(Data items)
= Beginning of Section =
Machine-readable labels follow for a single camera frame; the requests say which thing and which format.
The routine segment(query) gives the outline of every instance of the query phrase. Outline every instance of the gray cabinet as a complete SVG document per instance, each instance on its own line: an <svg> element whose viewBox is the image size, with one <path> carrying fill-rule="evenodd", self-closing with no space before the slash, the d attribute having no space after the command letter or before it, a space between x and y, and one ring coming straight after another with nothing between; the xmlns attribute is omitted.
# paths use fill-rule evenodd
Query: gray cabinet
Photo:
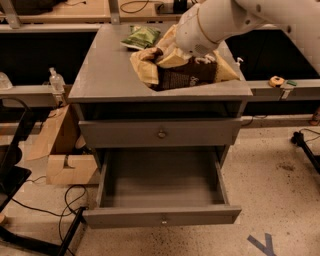
<svg viewBox="0 0 320 256"><path fill-rule="evenodd" d="M156 24L164 32L170 25ZM69 95L101 166L97 205L84 212L86 221L92 228L234 223L241 207L230 205L221 168L249 86L154 92L119 44L127 34L128 25L102 26ZM220 54L240 72L224 44Z"/></svg>

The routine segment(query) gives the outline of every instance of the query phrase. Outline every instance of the cardboard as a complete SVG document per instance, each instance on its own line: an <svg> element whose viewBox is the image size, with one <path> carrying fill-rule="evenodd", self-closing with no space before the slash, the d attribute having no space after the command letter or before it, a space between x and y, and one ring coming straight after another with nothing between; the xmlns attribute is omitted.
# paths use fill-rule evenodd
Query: cardboard
<svg viewBox="0 0 320 256"><path fill-rule="evenodd" d="M99 172L93 155L50 155L47 184L98 184Z"/></svg>
<svg viewBox="0 0 320 256"><path fill-rule="evenodd" d="M48 157L47 184L98 184L93 155L72 155L80 129L69 105L50 112L26 160Z"/></svg>

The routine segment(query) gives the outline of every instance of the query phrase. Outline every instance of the drawer knob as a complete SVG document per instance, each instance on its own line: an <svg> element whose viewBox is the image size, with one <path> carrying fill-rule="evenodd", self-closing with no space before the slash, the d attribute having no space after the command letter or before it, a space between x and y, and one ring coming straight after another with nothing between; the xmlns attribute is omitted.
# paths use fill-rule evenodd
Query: drawer knob
<svg viewBox="0 0 320 256"><path fill-rule="evenodd" d="M166 136L167 136L167 134L166 134L164 131L160 130L160 131L158 132L158 137L159 137L160 139L163 139L163 138L165 138Z"/></svg>

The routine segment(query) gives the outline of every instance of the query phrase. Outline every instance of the floor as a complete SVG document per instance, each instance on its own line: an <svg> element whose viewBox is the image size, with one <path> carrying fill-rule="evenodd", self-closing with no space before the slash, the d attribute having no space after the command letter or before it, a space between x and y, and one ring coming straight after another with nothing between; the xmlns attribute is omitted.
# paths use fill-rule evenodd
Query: floor
<svg viewBox="0 0 320 256"><path fill-rule="evenodd" d="M230 204L242 207L235 224L98 230L81 225L70 250L78 256L269 256L273 255L272 250L278 256L320 255L319 176L302 149L290 142L293 132L303 128L320 132L320 127L297 121L283 128L277 126L279 123L265 125L265 121L255 118L250 123L248 119L250 124L240 130L222 168ZM317 137L307 130L303 133L306 140ZM32 135L21 143L25 155L35 137ZM0 137L0 144L10 142L10 139L10 136ZM320 139L310 141L308 145L315 154L320 154ZM31 169L30 179L45 175L46 159L22 160L19 164ZM68 188L46 185L44 179L28 181L15 199L61 214ZM72 204L73 208L80 205L94 208L97 187L87 186L86 189L87 193ZM81 187L72 189L68 201L82 193ZM60 243L58 217L23 208L15 202L10 202L4 213L8 217L5 226L8 230ZM63 234L72 218L63 218ZM0 244L0 255L37 254Z"/></svg>

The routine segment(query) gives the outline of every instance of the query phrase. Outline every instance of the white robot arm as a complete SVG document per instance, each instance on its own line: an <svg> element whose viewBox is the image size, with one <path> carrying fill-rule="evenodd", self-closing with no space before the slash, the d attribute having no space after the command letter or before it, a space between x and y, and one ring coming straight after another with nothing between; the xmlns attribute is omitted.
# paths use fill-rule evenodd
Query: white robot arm
<svg viewBox="0 0 320 256"><path fill-rule="evenodd" d="M200 57L221 41L265 24L283 30L320 73L319 0L206 0L182 15L176 43Z"/></svg>
= End of Section =
— Problem description —
Return all records exactly; no pictures.

— Answer to this exercise —
Machine-readable labels follow for a single camera frame; the requests say which thing and which format.
The routine segment(query) gives the outline of every instance of the query phrase. Outline every instance of the gray cabinet as a complete SVG document per instance, each instance on its own line: an <svg> element whose viewBox is the image size, with one <path> carrying fill-rule="evenodd", self-closing with no space before the slash, the d attribute having no space after the command letter or before it, a space between x and y, and one ring coming straight after another with nothing between; the xmlns attribute is omitted.
# paths use fill-rule evenodd
Query: gray cabinet
Photo:
<svg viewBox="0 0 320 256"><path fill-rule="evenodd" d="M156 24L164 32L170 25ZM69 95L101 166L97 205L84 212L86 221L92 228L234 223L241 207L230 205L221 168L249 86L154 92L119 44L127 34L128 25L102 26ZM220 54L240 72L224 44Z"/></svg>

The routine segment(query) gives the outline of every instance of the query phrase. Outline every instance of the cardboard as a complete SVG document per instance, each instance on its own line: an <svg> element whose viewBox is the image size, with one <path> carrying fill-rule="evenodd", self-closing with no space before the slash, the d attribute having no space after the command letter or before it, a space between x and y, and one ring coming straight after another with nothing between; the xmlns attribute is omitted.
# paths use fill-rule evenodd
Query: cardboard
<svg viewBox="0 0 320 256"><path fill-rule="evenodd" d="M99 172L93 155L50 155L47 184L98 184Z"/></svg>
<svg viewBox="0 0 320 256"><path fill-rule="evenodd" d="M48 157L47 184L98 184L93 155L72 155L80 129L69 105L50 112L26 160Z"/></svg>

The routine segment(query) gives the outline of every instance of the query phrase. Outline every instance of the drawer knob as a complete SVG document per instance, each instance on its own line: an <svg> element whose viewBox is the image size, with one <path> carrying fill-rule="evenodd", self-closing with no space before the slash, the d attribute having no space after the command letter or before it, a space between x and y, and one ring coming straight after another with nothing between; the xmlns attribute is omitted.
# paths use fill-rule evenodd
Query: drawer knob
<svg viewBox="0 0 320 256"><path fill-rule="evenodd" d="M166 136L167 136L167 134L166 134L164 131L160 130L160 131L158 132L158 137L159 137L160 139L163 139L163 138L165 138Z"/></svg>

The routine segment(query) gives the outline of every instance of the query phrase. Outline every instance of the floor as a complete SVG document per instance, each instance on its own line: an <svg> element whose viewBox is the image size, with one <path> carrying fill-rule="evenodd", self-closing with no space before the slash, the d attribute having no space after the command letter or before it, a space between x and y, and one ring coming straight after another with nothing between; the xmlns attribute is omitted.
# paths use fill-rule evenodd
Query: floor
<svg viewBox="0 0 320 256"><path fill-rule="evenodd" d="M230 204L242 207L235 224L98 230L81 225L70 250L78 256L269 256L273 255L272 250L278 256L320 255L319 176L302 149L290 142L293 132L303 128L320 132L320 127L297 121L283 128L277 126L279 123L265 125L265 121L255 118L250 123L248 119L250 124L240 130L222 168ZM317 137L307 130L303 133L306 140ZM32 135L21 143L25 155L35 137ZM0 137L0 144L10 142L10 139L10 136ZM320 139L310 141L308 145L315 154L320 154ZM31 169L30 179L45 175L46 159L22 160L19 164ZM68 188L46 185L44 179L28 181L15 199L61 214ZM72 204L73 208L80 205L94 208L97 187L87 186L86 189L87 193ZM81 187L72 189L68 201L82 193ZM60 243L58 217L23 208L15 202L10 202L4 213L8 217L5 226L8 230ZM63 234L72 218L63 218ZM0 244L0 255L37 254Z"/></svg>

The routine segment(query) gives the outline of every instance of the query phrase. Outline every instance of the white robot arm as a complete SVG document per instance, each instance on its own line: an <svg> element whose viewBox is the image size, with one <path> carrying fill-rule="evenodd", self-closing with no space before the slash, the d attribute having no space after the command letter or before it, a space between x and y, and one ring coming straight after another with nothing between; the xmlns attribute is omitted.
# paths use fill-rule evenodd
Query: white robot arm
<svg viewBox="0 0 320 256"><path fill-rule="evenodd" d="M200 57L221 41L265 24L283 30L320 73L319 0L206 0L182 15L176 43Z"/></svg>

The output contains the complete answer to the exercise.